Source confusion is an additional noise factor closely related to the astronomical background, described in Section 4.1, “Background radiation”. The sensitivity limit due to confusion is determined by the telescope aperture, observation wavelength and the position on the sky. The sensitivity cannot be improved by increasing the integration time after reaching the confusion limit. The most important contributions to source confusion are:
Structure of the CFIRB, as well as resolved and partially resolved extragalactic sources dominate at high galactic latitudes.
Small-scale structure in cirrus clouds may dominate at intermediate Galactic latitudes. The contribution depends heavily on the level of cirrus emission at the position on the sky.
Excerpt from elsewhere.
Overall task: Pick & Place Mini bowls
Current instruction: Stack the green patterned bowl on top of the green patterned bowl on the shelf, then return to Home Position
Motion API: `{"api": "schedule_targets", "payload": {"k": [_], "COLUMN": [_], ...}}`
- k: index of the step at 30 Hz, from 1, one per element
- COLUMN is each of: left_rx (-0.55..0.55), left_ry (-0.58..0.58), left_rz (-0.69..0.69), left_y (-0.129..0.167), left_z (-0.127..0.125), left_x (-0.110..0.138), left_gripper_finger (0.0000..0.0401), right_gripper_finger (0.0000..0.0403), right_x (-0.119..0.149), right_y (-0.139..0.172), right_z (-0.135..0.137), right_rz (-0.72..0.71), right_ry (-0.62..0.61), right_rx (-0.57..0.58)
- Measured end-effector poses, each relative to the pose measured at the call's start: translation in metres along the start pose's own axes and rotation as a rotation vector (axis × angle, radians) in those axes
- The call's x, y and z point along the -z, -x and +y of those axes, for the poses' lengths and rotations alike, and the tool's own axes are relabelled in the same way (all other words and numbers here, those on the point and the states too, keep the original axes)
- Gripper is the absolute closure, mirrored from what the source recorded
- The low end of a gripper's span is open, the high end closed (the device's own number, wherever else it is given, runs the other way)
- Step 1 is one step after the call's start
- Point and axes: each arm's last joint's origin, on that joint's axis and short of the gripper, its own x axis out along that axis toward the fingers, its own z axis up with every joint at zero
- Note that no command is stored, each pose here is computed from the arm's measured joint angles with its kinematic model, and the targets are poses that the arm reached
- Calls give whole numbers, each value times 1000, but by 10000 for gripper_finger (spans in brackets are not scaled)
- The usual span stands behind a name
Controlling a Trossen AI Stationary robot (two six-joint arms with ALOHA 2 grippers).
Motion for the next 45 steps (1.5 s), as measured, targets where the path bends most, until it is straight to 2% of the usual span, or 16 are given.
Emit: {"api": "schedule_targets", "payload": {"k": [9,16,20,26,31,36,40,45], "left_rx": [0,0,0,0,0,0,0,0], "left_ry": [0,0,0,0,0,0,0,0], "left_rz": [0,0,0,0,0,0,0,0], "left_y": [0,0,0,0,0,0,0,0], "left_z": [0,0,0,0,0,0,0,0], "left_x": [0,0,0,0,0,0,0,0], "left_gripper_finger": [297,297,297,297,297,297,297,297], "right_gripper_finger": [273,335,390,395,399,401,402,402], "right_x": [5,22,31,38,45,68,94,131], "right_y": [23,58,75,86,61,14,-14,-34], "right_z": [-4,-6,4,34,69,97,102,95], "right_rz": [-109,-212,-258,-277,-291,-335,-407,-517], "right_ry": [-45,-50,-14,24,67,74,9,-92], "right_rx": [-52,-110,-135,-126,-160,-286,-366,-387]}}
The confusion noise is usually defined as the (stochastic) fluctuations of the background sky brightness below which sources cannot be detected individually. In addition to the diffuse Galactic foreground cirrus component, these fluctuations are caused by intrinsically discrete extragalactic sources in the beam. Due to the limited telescope diameter compared to the wavelength, these fluctuations play an important, if not dominant, role in the total noise budget in extragalactic surveys carried out in the MIR, FIR and sub-mm range. Moreover, the noise due to extragalactic sources depends strongly on the shape of the source counts at a given wavelength.
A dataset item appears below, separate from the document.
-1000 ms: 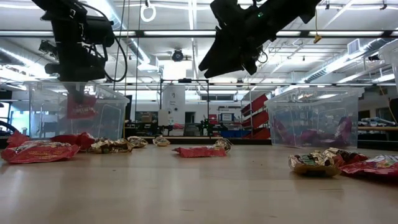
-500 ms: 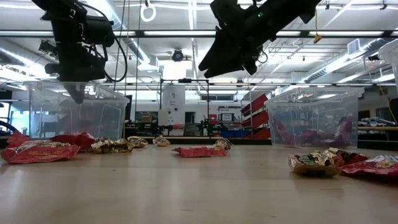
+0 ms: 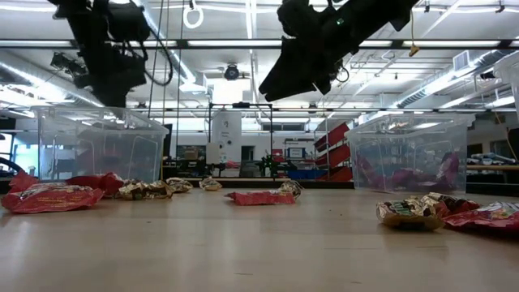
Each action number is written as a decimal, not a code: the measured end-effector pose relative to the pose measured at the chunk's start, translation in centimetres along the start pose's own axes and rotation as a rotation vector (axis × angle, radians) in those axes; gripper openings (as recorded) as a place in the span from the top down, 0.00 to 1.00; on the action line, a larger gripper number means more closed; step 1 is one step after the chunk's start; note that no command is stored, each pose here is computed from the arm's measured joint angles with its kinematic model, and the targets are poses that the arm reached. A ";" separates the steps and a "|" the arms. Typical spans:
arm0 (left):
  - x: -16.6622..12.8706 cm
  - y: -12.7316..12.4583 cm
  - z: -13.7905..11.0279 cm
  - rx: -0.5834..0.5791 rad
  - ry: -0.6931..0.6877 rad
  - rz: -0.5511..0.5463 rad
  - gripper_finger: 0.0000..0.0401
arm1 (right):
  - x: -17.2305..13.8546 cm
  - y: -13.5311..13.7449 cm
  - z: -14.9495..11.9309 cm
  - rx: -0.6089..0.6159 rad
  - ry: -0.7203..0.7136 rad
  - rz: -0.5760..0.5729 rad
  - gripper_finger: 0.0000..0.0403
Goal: Sort candy
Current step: Put the red candy into the top left transparent bin
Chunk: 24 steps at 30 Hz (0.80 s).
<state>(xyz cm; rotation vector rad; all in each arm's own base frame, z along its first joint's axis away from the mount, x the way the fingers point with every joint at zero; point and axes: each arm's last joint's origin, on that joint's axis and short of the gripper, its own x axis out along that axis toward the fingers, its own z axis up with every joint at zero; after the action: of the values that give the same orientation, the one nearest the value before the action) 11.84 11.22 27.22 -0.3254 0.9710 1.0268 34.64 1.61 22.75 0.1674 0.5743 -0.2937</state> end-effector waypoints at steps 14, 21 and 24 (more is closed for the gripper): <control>-5.5 -1.8 1.2 0.203 -0.389 -0.362 0.91 | 4.0 2.6 -5.0 -0.376 0.184 0.108 0.68; -5.7 -3.4 0.8 0.283 -0.428 -0.468 0.91 | 5.3 3.9 -7.3 -0.410 0.235 0.119 0.68; -5.6 -3.9 0.6 0.300 -0.443 -0.491 0.91 | 5.5 4.3 -7.8 -0.405 0.249 0.114 0.67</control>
<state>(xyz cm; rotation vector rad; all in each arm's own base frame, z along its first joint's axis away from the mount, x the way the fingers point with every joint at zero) 14.50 6.39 31.35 -0.0704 0.5860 0.4632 36.40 6.25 13.57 -0.1568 0.8553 -0.0415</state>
There are two different criteria to derive the confusion noise, and thus the detectability of a point-like or compact source:
First, the target source flux should be well above the average background fluctuation amplitude. This is the basis of the "photometric criterion", derived from the fluctuations of the signal due to sources below the detection threshold Slim in the beam.
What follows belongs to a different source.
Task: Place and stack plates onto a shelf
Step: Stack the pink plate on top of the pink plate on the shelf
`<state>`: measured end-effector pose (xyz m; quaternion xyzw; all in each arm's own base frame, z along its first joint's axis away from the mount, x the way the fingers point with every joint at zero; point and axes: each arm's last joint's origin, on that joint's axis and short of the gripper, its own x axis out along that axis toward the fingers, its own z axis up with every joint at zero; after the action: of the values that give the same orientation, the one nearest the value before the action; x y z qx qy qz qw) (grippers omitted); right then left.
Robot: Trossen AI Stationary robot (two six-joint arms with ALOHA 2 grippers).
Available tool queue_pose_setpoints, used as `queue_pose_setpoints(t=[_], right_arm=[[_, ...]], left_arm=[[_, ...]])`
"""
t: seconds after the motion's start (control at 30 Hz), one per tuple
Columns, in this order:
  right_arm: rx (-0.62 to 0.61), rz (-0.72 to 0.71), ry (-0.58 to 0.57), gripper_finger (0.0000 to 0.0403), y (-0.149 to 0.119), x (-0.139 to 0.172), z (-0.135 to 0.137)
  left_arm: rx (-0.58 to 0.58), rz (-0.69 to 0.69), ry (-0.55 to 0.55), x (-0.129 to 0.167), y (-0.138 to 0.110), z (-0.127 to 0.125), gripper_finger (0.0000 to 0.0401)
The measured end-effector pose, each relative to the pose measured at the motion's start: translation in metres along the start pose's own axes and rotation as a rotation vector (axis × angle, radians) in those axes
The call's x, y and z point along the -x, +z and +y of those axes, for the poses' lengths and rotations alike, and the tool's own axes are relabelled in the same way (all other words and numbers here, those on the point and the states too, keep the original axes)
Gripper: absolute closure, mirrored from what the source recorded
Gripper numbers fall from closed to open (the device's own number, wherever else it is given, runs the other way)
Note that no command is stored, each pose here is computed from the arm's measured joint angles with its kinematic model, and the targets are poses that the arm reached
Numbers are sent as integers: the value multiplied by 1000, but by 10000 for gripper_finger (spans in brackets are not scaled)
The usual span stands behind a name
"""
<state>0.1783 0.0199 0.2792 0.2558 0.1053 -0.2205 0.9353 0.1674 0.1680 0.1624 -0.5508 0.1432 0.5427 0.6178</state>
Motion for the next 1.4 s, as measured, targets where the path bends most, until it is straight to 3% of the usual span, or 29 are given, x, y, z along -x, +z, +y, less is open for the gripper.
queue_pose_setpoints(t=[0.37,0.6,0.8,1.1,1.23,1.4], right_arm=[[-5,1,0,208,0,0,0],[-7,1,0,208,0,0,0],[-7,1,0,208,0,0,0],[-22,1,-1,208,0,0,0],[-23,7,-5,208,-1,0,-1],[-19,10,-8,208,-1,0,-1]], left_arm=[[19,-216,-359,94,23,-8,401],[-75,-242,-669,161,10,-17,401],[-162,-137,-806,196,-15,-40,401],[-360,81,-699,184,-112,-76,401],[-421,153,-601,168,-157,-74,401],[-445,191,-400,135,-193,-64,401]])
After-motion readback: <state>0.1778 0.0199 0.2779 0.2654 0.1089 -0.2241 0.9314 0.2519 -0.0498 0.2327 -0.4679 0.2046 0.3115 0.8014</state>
On the other hand, the observed source should be far enough from its neighbours to be properly separated; this is the basis of the "source density criterion", which is derived from a completeness criterion and evaluates the density of the sources above the detection threshold Slim, such that only a small fraction of the sources are missed because they cannot be separated from the nearest neighbour.
Generally, we should compare the confusion noise derived from both criteria, in order not to underestimate it artificially. The confusion noise, σc, and confusion limit, Slim are defined as follows:
σc² = ∫ƒ²(θ,φ)dθdφ∫0S_limS²(dN/dS)dS
where ƒ(θ,φ) is the instrumental 2D beam profile, that can be approximated by a Gaussian profile with the same FWHM as the expected PSF, or by an Airy function, S is the source flux density (in Jy) and dN/dS is the differential source number counts (in Jy-1sr-1).
Then, the total noise is computed by adding in quadrature the different noise contributions, in this case the photon (and instrumental) noise and the confusion noise, i.e. σtotal = (σp2 + σc2)½
The photometric criterion is defined by choosing the S/N ratio qphot between the faintest source (of flux Slim and the noise σc due to fluctuations from beam to beam caused by sources fainter than Slim, as given by the implicit equation:
qphot = Slim / σc(Slim)
q is usually chosen between 3 and 5, depending on the specific objectives.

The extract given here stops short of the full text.